The participant of the protest actions against the falsification of the elections in Bolotnaya Square and Sakharov Avenue, covered the events on the air of the radio station.

On 23 October 2017, a man with a knife forced his entry into the building of the Echo of Moscow radio station and wounded Felgenhauer in the neck. The attacker was a native of Georgia, Boris Grits, a 48-year-old with dual Russian and Israeli citizenship. A report on Russian television during the month accused the radio station, and Felgenhauer directly, of working to benefit foreign interests in Russia. Police treated the attack as an attempted murder.

During the CPJ International Press Freedom Awards ceremony actress Meryl Streep stated on stage that she admired the work of Tatyana Felgenhauer, Julia Ioffe and Masha Gessen.

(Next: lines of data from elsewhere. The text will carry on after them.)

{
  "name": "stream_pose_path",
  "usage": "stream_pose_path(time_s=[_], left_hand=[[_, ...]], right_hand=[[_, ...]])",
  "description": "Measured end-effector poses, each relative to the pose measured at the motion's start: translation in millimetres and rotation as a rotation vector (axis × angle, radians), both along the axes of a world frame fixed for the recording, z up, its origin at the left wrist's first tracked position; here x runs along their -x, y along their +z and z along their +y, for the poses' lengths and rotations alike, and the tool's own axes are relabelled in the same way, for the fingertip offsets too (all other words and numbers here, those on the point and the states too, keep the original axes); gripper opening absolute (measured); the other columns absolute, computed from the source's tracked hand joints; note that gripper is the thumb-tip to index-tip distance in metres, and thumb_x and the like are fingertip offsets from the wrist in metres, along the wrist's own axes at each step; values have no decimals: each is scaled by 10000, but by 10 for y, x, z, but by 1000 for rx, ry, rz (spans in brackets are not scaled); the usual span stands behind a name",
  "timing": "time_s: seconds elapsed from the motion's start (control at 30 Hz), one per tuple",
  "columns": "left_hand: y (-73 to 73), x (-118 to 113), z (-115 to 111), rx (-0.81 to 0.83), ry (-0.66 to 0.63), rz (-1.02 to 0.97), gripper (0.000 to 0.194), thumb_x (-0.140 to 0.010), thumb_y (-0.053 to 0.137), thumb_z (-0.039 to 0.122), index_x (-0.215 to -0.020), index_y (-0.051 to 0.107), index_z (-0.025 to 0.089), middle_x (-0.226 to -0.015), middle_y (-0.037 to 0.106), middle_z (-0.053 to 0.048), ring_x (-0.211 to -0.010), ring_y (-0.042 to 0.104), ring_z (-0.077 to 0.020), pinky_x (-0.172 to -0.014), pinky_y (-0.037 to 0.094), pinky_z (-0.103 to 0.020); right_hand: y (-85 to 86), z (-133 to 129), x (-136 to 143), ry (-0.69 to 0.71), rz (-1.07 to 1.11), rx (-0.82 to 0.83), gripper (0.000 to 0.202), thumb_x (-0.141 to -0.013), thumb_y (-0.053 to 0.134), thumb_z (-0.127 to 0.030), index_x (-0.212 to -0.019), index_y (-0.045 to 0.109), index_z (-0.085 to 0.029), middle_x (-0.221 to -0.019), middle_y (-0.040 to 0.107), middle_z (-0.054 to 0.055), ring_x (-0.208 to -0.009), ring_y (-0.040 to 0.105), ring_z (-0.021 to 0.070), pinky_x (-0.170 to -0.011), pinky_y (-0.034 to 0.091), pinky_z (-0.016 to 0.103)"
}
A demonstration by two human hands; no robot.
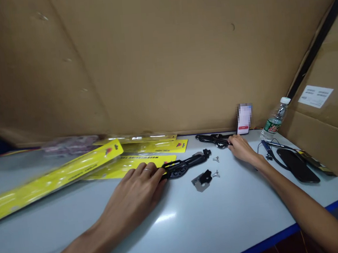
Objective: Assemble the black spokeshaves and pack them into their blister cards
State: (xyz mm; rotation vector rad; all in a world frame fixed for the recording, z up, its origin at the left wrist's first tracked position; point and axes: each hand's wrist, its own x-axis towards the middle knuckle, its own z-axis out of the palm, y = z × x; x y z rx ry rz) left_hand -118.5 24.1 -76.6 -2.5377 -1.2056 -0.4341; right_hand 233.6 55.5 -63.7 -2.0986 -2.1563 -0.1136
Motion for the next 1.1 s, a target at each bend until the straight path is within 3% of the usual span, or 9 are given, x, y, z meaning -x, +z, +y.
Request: stream_pose_path(time_s=[0.17,0.33,0.57,0.67,0.77,0.97,1.1], left_hand=[[-7,-28,-19,1,-48,-36,332,-999,390,272,-942,703,180,-944,659,-128,-879,571,-308,-753,452,-443],[9,-39,-43,-29,-89,-135,290,-1004,399,266,-1093,662,182,-1024,656,-126,-926,560,-303,-778,460,-439],[112,-104,-256,-146,-237,-202,419,-1020,456,400,-1335,524,133,-1177,634,-164,-1054,543,-333,-854,456,-463],[87,-136,-348,-17,-330,-133,413,-1006,488,472,-1250,583,152,-1061,661,-122,-962,568,-305,-820,459,-442],[57,-160,-394,141,-369,-69,299,-1001,510,435,-1056,638,171,-930,655,-87,-889,586,-280,-789,463,-422],[29,-170,-360,296,-361,-54,144,-992,491,232,-898,590,186,-866,641,-59,-779,586,-227,-686,439,-352],[19,-170,-355,358,-322,-81,161,-1004,449,217,-929,586,177,-869,631,-57,-776,597,-226,-657,436,-336]], right_hand=[[6,-55,-13,-17,76,22,193,-973,499,-147,-1108,633,-120,-1049,719,156,-971,652,252,-772,385,300],[106,-154,29,29,151,8,189,-957,506,-146,-1110,614,-124,-1072,710,151,-981,637,250,-764,389,300],[391,-692,435,357,279,238,82,-883,584,-131,-884,622,-205,-830,669,2,-770,587,166,-676,396,264],[447,-922,612,458,320,350,126,-882,572,-99,-891,605,-220,-809,647,-9,-751,571,163,-660,395,265],[417,-1031,694,465,315,371,115,-902,564,-113,-899,580,-227,-837,641,-8,-788,574,172,-677,408,274],[270,-985,723,481,313,337,107,-903,582,-112,-910,567,-218,-940,651,14,-863,595,181,-752,439,295],[313,-974,740,498,266,269,63,-913,610,-153,-924,609,-215,-939,660,25,-871,600,188,-762,425,305]])
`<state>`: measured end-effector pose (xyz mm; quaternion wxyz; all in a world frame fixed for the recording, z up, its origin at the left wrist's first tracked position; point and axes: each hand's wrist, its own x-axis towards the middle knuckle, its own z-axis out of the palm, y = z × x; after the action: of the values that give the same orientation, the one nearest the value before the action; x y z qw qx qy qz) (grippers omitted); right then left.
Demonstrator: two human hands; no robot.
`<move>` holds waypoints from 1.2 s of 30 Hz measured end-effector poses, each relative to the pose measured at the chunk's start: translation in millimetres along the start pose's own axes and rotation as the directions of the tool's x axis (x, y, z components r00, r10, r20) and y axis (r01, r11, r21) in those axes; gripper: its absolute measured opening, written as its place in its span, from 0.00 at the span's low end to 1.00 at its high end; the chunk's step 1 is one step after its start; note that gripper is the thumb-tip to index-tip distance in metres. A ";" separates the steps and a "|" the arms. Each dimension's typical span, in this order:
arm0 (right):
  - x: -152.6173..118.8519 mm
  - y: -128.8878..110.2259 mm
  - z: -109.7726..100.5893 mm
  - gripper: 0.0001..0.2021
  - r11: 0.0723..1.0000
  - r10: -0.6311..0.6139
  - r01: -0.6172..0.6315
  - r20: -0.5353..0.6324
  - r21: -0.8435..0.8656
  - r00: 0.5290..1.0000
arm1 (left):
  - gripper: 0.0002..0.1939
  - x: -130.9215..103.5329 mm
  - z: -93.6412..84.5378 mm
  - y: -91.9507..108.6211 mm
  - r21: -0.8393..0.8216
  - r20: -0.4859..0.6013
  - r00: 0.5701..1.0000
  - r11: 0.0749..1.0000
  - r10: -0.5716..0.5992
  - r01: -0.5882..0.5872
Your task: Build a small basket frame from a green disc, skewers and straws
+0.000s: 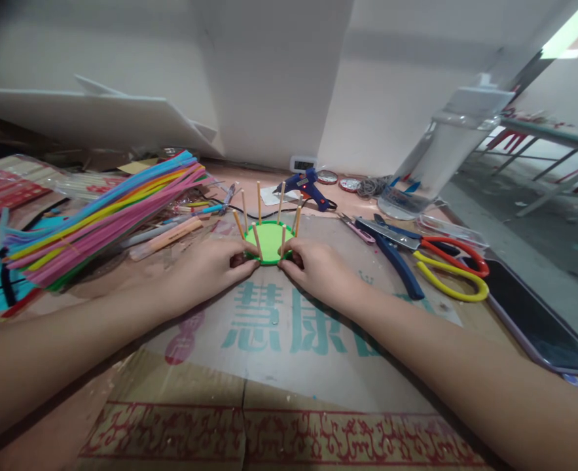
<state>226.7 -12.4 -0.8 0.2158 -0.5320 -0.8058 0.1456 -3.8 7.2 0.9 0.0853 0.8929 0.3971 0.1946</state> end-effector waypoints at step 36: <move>-0.4 -1.2 -0.4 0.06 1.000 -0.004 0.004 0.000 -0.005 1.000 | 0.15 -4.1 -1.3 8.4 0.073 0.008 1.000 0.997 0.002 -0.002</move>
<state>226.1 -13.2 0.1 0.2149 -0.5310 -0.8071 0.1433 -1.2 -1.5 3.5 0.0539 0.8966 0.4027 0.1763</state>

In December 2018, she was included in Time's Person of the Year 2018, as one of The Guardians, a collection of journalists from around the world in their fight for the War on Truth.

She left Russia and moved to Vilnius in 2022. Since August of the same year, she has been a co-host (with Alexander Plyushchev) of DW News, a daily program on Deutsche Welle's Russian-language YouTube channel.

On 21 October 2022, Felgenhauer was included in the Russian list of foreign agents.

==Family==

Born with the surname Shadrina, the military analyst Pavel Felgenhauer is her stepfather.

In May 2025, she married entrepreneur, web developer, and publisher Roman Levitin. The wedding was held in accordance with Jewish tradition. She has no children.